Network equipment from Cisco and Juniper appears vulnerable to the Heart Bleed bug in OpenSSL, which clients establish a portion of the server memory to read. Meanwhile, the developer that the bug has probably introduced that it is not an intentional error.
Cisco has confirmed that sixteen of its routers, switches and IP phones are vulnerable to the bug in OpenSSL; at least sixty other products are still investigating whether they are vulnerable. Even rival Juniper equipment is according to the American newspaper The Wall Street Journal Heart Bleed vulnerable to the bug.
Many Web sites that were vulnerable have in recent days OpenSSL patches rolled out to protect themselves. Security researchers recommend users to change when the patch is installed passwords on affected sites only; otherwise a password change also potentially by malicious users to read.
Meanwhile, the developer that the bug has probably introduced that it is not an intentional error.

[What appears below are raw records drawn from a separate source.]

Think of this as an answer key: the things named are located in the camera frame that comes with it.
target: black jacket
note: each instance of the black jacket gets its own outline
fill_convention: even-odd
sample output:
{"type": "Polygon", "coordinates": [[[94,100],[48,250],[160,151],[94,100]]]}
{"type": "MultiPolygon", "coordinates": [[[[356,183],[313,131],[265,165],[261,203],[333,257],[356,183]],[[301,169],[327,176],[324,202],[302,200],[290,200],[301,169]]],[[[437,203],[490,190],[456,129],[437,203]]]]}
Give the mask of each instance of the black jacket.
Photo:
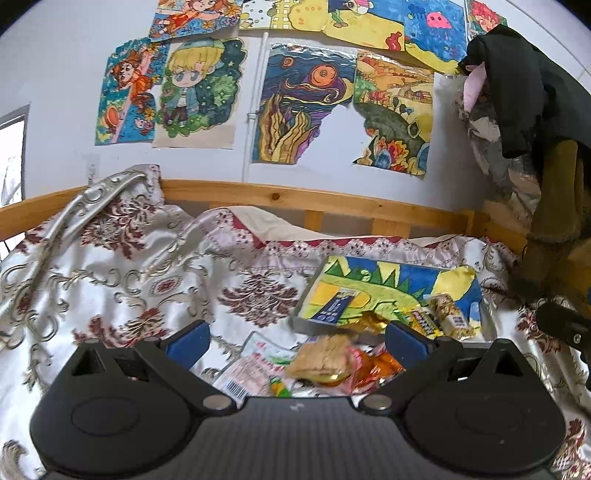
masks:
{"type": "Polygon", "coordinates": [[[516,31],[499,25],[468,44],[460,66],[485,62],[503,156],[531,152],[541,176],[544,151],[563,139],[579,143],[591,182],[591,95],[516,31]]]}

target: colored drawing
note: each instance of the colored drawing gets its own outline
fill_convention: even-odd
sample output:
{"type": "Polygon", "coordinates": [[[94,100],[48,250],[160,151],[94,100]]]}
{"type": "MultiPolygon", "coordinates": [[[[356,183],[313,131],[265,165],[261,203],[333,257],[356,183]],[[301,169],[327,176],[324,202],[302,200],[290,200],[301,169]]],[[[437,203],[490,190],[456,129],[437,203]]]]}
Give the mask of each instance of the colored drawing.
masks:
{"type": "Polygon", "coordinates": [[[355,56],[295,45],[271,46],[253,160],[295,164],[322,119],[353,96],[355,56]]]}
{"type": "Polygon", "coordinates": [[[486,4],[466,0],[468,14],[468,40],[490,32],[497,25],[507,25],[507,19],[493,12],[486,4]]]}
{"type": "Polygon", "coordinates": [[[100,91],[95,145],[154,138],[156,103],[150,90],[162,82],[168,44],[130,40],[109,57],[100,91]]]}
{"type": "Polygon", "coordinates": [[[326,35],[365,47],[404,50],[404,26],[400,9],[392,0],[300,0],[288,15],[298,30],[323,31],[326,35]]]}
{"type": "Polygon", "coordinates": [[[292,30],[287,15],[290,8],[299,2],[300,0],[245,0],[242,4],[239,26],[242,29],[292,30]]]}
{"type": "Polygon", "coordinates": [[[158,0],[152,41],[212,33],[238,23],[242,0],[158,0]]]}
{"type": "Polygon", "coordinates": [[[433,125],[431,70],[360,51],[355,108],[371,137],[358,165],[424,175],[433,125]]]}
{"type": "Polygon", "coordinates": [[[464,9],[450,0],[402,0],[407,52],[443,73],[466,56],[464,9]]]}
{"type": "Polygon", "coordinates": [[[246,57],[242,47],[237,38],[204,38],[171,48],[153,146],[231,148],[233,133],[232,138],[224,135],[214,145],[202,145],[202,138],[193,135],[230,118],[242,76],[240,65],[246,57]]]}
{"type": "Polygon", "coordinates": [[[466,318],[475,327],[479,326],[478,302],[482,294],[470,267],[440,270],[331,255],[297,316],[319,320],[330,310],[339,318],[321,320],[346,326],[357,322],[363,312],[375,312],[389,321],[409,324],[410,312],[426,304],[424,296],[439,293],[449,293],[466,318]]]}

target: blue label
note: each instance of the blue label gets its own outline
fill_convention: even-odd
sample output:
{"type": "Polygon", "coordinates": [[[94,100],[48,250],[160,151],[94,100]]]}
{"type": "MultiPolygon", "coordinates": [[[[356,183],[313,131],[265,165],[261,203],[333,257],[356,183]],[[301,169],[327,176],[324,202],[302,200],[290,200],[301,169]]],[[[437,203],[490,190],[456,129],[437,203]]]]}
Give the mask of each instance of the blue label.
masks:
{"type": "Polygon", "coordinates": [[[336,324],[345,311],[345,308],[349,306],[356,295],[357,292],[352,290],[337,292],[335,296],[312,317],[312,319],[320,322],[336,324]]]}

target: wooden bed frame
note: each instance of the wooden bed frame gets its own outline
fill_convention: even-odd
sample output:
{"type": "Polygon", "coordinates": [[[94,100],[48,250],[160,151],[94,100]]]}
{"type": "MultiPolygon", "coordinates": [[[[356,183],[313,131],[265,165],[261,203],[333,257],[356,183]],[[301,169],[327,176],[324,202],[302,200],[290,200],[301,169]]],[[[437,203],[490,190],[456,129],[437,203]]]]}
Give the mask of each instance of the wooden bed frame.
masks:
{"type": "MultiPolygon", "coordinates": [[[[24,200],[0,208],[0,241],[37,226],[59,212],[85,187],[77,187],[24,200]]],[[[419,205],[361,197],[343,193],[203,180],[163,180],[164,196],[170,203],[206,202],[210,208],[232,205],[255,205],[289,210],[303,210],[304,227],[320,232],[324,213],[335,213],[372,221],[367,235],[408,238],[411,228],[431,227],[444,233],[488,237],[503,242],[521,255],[527,240],[524,236],[495,224],[486,213],[447,212],[419,205]]],[[[587,299],[591,288],[591,268],[565,262],[560,275],[587,299]]]]}

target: snack
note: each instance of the snack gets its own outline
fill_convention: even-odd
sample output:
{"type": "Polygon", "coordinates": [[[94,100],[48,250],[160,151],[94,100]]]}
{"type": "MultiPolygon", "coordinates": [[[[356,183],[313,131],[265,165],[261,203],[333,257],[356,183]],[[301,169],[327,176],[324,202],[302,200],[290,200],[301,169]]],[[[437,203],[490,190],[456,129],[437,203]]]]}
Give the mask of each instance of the snack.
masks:
{"type": "Polygon", "coordinates": [[[361,374],[355,378],[356,381],[353,382],[351,389],[352,394],[367,393],[404,372],[404,367],[388,353],[384,344],[377,346],[368,358],[371,368],[366,375],[362,375],[363,371],[361,371],[361,374]]]}
{"type": "Polygon", "coordinates": [[[385,332],[389,323],[390,321],[381,315],[372,310],[366,310],[361,312],[361,317],[351,319],[349,323],[343,325],[343,328],[357,333],[370,332],[373,335],[378,335],[385,332]]]}
{"type": "Polygon", "coordinates": [[[346,335],[321,336],[300,347],[297,356],[285,368],[291,378],[305,378],[319,383],[340,383],[350,375],[346,335]]]}
{"type": "Polygon", "coordinates": [[[452,297],[447,293],[436,295],[429,300],[439,328],[448,337],[456,340],[466,340],[475,335],[474,329],[466,320],[462,311],[456,306],[452,297]]]}
{"type": "Polygon", "coordinates": [[[289,390],[279,377],[271,377],[271,395],[278,398],[291,398],[289,390]]]}
{"type": "Polygon", "coordinates": [[[408,326],[431,340],[443,335],[443,332],[437,327],[433,315],[427,309],[411,311],[408,314],[408,326]]]}
{"type": "Polygon", "coordinates": [[[350,348],[349,365],[352,371],[351,376],[334,388],[326,388],[326,385],[322,385],[324,393],[367,394],[404,371],[404,367],[388,353],[384,344],[377,346],[370,353],[360,348],[350,348]]]}
{"type": "Polygon", "coordinates": [[[296,352],[275,345],[260,333],[252,332],[241,351],[241,357],[228,365],[213,383],[219,391],[232,397],[241,406],[246,396],[269,397],[278,378],[289,392],[293,380],[284,378],[284,368],[296,352]]]}

He calls the error ‘trivial’, though he recognizes the serious impact. “I forgot to take a variable that contains validate a length”, says the developer, Robin Segelmann against the Sydney Morning Herald. The error was not noticed when inspecting code.
Ars Technica reported earlier that the bug may have two months before discovery is abused. By the OpenSSL team The Electronic Frontier Foundation is asking themselves if intelligence were behind it. One of the IP addresses that could be used to exploit the bug would be part of a botnet that all conversations on Freenode try to save; according to the EFF’s not something a normal cyber criminal would.
The Heart Bleed bug allows attackers to read in chunks of 64 kilobytes. From the memory of a server with OpenSSL Because the internal memory is read, while private keys can be read, as well as decrypted passwords. Include Security guru Bruce Schneier calls the vulnerability “on the scale of 1 to 10 a 11.